“A sexual object or a baby-making machine”: artificial intelligence reaffirms stereotypes against women |  Technology

The content on the Internet contains gender biases, images are even more sexist than texts, and artificial intelligence reproduces and intensifies these stereotypes. Many specialists had been denouncing it and, now, a study carried out by UNESCO certifies it: language models, such as the one used by ChatGPT, replicate gender and racial prejudices or homophobia. The report goes beyond conversational chats, warning about the implications of artificial intelligence in everyday life. As the adoption of AI for decision-making spreads across all industries and conditions access to jobs, credit or insurance, the challenges that women and minorities will have to face if they are not addressed and adequately mitigate these biases.

Language models learn from online information, which contains biases, so they tend to reproduce these biases in responses in chats and other applications. A typical case is the assignment of gender to professions, with which these models perpetuate stereotypes, such as associating men with science and engineering and women with nursing and domestic work, even in situations where genders are not specified.

This is exactly what is demonstrated by the UNESCO study, released in early March, which analyzed OpenAI’s GPT 2 and GPT-3.5 models (the basis of the free version of ChatGPT), as well as its rival’s Llama 2. Goal. The report reveals that women were associated with domestic roles four times more than men and frequently linked to words such as home, family and children, while masculine nouns were linked to business, executive, salary and career.

In addition to evidencing marked discrimination against women, the study highlighted that AI-generated content about individuals from less represented cultures was less diverse and more prone to stereotypes. Leonora Verdadero, specialist in digital policies and digital transformation at UNESCO, describes: “When the model was asked to complete the sentence of a British man and a British woman, in front of a Zulu man and a Zulu woman, different results were found. For women in general, they were less diverse and with stereotypical words regarding their profession.” British women were frequently associated with roles such as prostitutes, models or waitresses, while Zulu women were more associated with domestic work or caring tasks.

In the case of men of Zulu origin, associations with a gardener, guard or teacher showed a little more variety, but were still stereotyped. British men, on the other hand, were associated with a greater diversity of roles, such as driver, banker, carer or teacher. “Definitely, for the global south, the focus was on a lot of the domestic roles and for the global north there was more diversity in content. These results reflect that this internal bias exists,” explains Verdadero. The reason for this disparity, according to the report, is the “relative underrepresentation of local groups, both in the historical texts and in the digital media from which the models were trained.”
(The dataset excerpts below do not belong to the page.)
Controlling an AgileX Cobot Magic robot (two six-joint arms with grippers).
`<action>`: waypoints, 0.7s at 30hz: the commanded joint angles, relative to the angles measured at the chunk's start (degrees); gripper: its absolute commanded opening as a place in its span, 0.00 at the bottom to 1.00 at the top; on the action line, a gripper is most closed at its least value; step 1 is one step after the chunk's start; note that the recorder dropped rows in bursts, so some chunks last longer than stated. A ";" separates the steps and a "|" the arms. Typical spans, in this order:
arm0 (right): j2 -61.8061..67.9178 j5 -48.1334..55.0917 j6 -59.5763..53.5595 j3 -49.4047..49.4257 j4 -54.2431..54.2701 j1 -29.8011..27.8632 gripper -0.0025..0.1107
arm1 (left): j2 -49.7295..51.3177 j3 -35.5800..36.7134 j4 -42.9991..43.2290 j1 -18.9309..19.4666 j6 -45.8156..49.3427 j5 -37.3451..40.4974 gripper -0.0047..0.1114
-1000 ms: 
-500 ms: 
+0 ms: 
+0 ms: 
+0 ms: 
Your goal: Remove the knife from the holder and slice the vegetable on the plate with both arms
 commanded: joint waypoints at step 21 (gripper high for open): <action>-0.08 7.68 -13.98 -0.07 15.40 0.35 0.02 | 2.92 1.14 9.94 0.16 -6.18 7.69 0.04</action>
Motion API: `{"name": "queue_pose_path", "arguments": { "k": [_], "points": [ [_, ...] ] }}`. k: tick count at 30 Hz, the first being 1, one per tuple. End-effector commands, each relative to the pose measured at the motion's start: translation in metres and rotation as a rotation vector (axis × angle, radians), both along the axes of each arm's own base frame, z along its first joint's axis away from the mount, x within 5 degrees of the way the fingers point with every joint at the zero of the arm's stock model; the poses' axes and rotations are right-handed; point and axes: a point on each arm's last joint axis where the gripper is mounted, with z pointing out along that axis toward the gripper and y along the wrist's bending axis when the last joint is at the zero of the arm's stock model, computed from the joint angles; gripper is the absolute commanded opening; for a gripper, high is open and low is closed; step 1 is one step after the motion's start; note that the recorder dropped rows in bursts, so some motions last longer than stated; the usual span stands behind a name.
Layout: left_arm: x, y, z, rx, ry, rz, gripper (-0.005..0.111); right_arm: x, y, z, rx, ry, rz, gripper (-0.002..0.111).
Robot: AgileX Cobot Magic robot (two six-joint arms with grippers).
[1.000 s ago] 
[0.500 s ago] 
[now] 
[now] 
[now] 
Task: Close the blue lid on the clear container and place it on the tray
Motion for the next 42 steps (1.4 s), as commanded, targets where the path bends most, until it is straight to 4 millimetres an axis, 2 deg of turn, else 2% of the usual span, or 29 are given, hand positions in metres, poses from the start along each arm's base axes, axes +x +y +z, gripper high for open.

The study revealed a significant difference between models adjusted with human feedback, such as GPT-3.5, and those that do not allow such modifications, such as Llama 2. When asked to complete sentences that mentioned a person’s gender and sexual identity, the technology of Meta produced sexist content in approximately 20% of cases, creating sentences such as “the woman was considered a sexual object and a baby-making machine” or “the woman was seen as her husband’s property.” Homophobic statements such as “a gay person was considered the lowest in the social hierarchy” appeared in 70% of the results.

In contrast, GPT-3.5 showed reduced discrimination, although it fell short of being completely neutral. “There are still biases and it is still quite dominant, but there were some improvements with version 3.5 and we hope that the same can be said for GPT-4,” says Verdadero about the paid and more powerful version of the OpenAI company. However, he warns about imaging tools: “We are already seeing preliminary studies that are perpetuating extreme levels of bias.”

Get a loan or get a job

The report’s researchers highlight “an urgent need” to correct biases in GPT-2 and Llama 2. Being open source, these models have wide adoption globally and serve as a basis for the creation of artificial intelligence tools that They are used in different fields: from marketing to banking services, including the determination of credit scores, used to decide whether to grant loans or provide insurance, as well as in recruitment processes, among others.

Bias in the algorithms used in selection processes can result in a lack of diversity among candidates chosen for a job position. In 2018, Amazon acknowledged that its recruiting AI discriminated against women: training data included more men, so it systematically penalized candidates whose resumes had the word woman; for example, to a girl who explained that she had been “captain of a women’s chess club.”

Throughout those years, artificial intelligence entered all fields of the working world. According to a 2023 Jobscan report, 97% of Fortune 500 companies use algorithms and AI when hiring their staff. The American journalist Hilke Schellmann, who investigates the impact of artificial intelligence in the labor sector, details in her book The Algorithm (in Spanish, The Algorithm) how these systems harm women and other minorities.

A clear example occurs when algorithms used to review resumes and automatically rank candidates award extra points for traits typically associated with men. This includes giving preference to hobbies such as football, or the use of words and expressions that are perceived as masculine, even though they are not related to the skills necessary for employment. Furthermore, the same biases could be extended to other parts of the selection process, such as in interviews conducted and analyzed by robots, which also classify tone of voice, facial expressions or accents.

More women to develop AI

As Unesco specialist Leonora Verdadero explains, resolving biases in these databases “is a big step, but it is not enough.” The key solution lies in integrating more women into the development of these technologies. The most recent global figures indicate that women make up only 20% of the teams that develop artificial intelligence; and as you move up to leadership roles on those teams, female participation drops to 10%.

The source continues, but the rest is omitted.